Reputation: 1645
I was reading through the answers to this question. Then question came up on how to calculate the correlations of all columns from one dataframe with all columns from the other dataframe. Since it seemed this question wasn't going to get answered, I wanted to ask it as I need something just like that.
So say I have dataframes A
and B
:
import pandas as pd
import numpy as np
A = pd.DataFrame(np.random.rand(24, 5), columns=list('abcde'))

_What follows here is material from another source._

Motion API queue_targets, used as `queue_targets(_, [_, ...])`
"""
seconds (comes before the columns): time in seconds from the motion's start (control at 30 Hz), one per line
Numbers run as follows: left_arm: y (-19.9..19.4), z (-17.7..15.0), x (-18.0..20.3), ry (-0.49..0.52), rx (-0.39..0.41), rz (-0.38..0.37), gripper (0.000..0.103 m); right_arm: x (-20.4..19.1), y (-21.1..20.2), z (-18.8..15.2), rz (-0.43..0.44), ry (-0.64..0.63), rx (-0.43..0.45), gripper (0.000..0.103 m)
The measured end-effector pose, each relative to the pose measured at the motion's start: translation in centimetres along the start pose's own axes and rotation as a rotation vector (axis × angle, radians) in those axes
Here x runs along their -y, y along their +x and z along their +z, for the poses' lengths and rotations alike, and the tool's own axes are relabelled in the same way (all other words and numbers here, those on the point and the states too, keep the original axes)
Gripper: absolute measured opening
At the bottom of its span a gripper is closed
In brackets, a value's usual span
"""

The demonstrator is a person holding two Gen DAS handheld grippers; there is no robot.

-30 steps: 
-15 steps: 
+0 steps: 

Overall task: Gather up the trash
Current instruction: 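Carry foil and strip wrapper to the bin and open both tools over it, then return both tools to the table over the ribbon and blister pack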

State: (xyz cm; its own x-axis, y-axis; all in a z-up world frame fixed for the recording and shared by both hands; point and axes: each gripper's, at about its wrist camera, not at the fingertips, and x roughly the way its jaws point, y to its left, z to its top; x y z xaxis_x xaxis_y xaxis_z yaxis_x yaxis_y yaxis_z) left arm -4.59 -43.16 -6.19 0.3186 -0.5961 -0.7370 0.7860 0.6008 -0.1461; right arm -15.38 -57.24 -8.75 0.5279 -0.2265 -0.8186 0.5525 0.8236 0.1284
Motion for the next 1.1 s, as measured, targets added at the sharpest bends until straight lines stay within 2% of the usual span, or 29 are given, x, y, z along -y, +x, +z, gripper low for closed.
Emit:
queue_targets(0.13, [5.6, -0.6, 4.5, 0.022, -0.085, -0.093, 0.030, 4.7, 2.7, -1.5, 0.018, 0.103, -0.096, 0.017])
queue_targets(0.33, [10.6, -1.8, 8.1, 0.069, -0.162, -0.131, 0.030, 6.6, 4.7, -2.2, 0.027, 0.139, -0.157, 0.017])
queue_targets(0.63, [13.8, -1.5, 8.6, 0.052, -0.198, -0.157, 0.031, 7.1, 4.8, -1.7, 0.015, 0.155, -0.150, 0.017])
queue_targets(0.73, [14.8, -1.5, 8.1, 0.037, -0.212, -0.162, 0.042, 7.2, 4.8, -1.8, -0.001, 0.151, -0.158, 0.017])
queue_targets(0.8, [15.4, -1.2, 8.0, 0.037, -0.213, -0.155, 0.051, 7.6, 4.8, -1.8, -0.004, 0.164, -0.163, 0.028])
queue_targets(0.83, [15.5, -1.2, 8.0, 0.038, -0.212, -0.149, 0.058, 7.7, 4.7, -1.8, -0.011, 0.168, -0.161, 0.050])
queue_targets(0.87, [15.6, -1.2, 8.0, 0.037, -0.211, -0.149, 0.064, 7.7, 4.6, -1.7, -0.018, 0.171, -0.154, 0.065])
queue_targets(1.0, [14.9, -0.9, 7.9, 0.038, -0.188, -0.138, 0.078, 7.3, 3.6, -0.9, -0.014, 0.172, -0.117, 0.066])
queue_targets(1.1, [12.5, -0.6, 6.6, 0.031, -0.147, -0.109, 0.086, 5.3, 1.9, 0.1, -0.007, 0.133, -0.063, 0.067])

B = pd.DataFrame(np.random.rand(24, 5), columns=list('ABCDE'))
how do I get a dataframe that looks like this:
pd.DataFrame([], A.columns, B.columns)
A B C D E
a NaN NaN NaN NaN NaN
b NaN NaN NaN NaN NaN
c NaN NaN NaN NaN NaN
d NaN NaN NaN NaN NaN
e NaN NaN NaN NaN NaN
But filled with the appropriate correlations?
Upvotes: 5
Views: 1859
Reputation: 294258
One way to do it would be:
pd.concat([A, B], axis=1).corr().filter(B.columns).filter(A.columns, axis=0)
A more efficient way would be:
Az = (A - A.mean())
Bz = (B - B.mean())
Az.T.dot(Bz).div(len(A)).div(Bz.std(ddof=0)).div(Az.std(ddof=0), axis=0)
And you'd get the same as above.
Upvotes: 5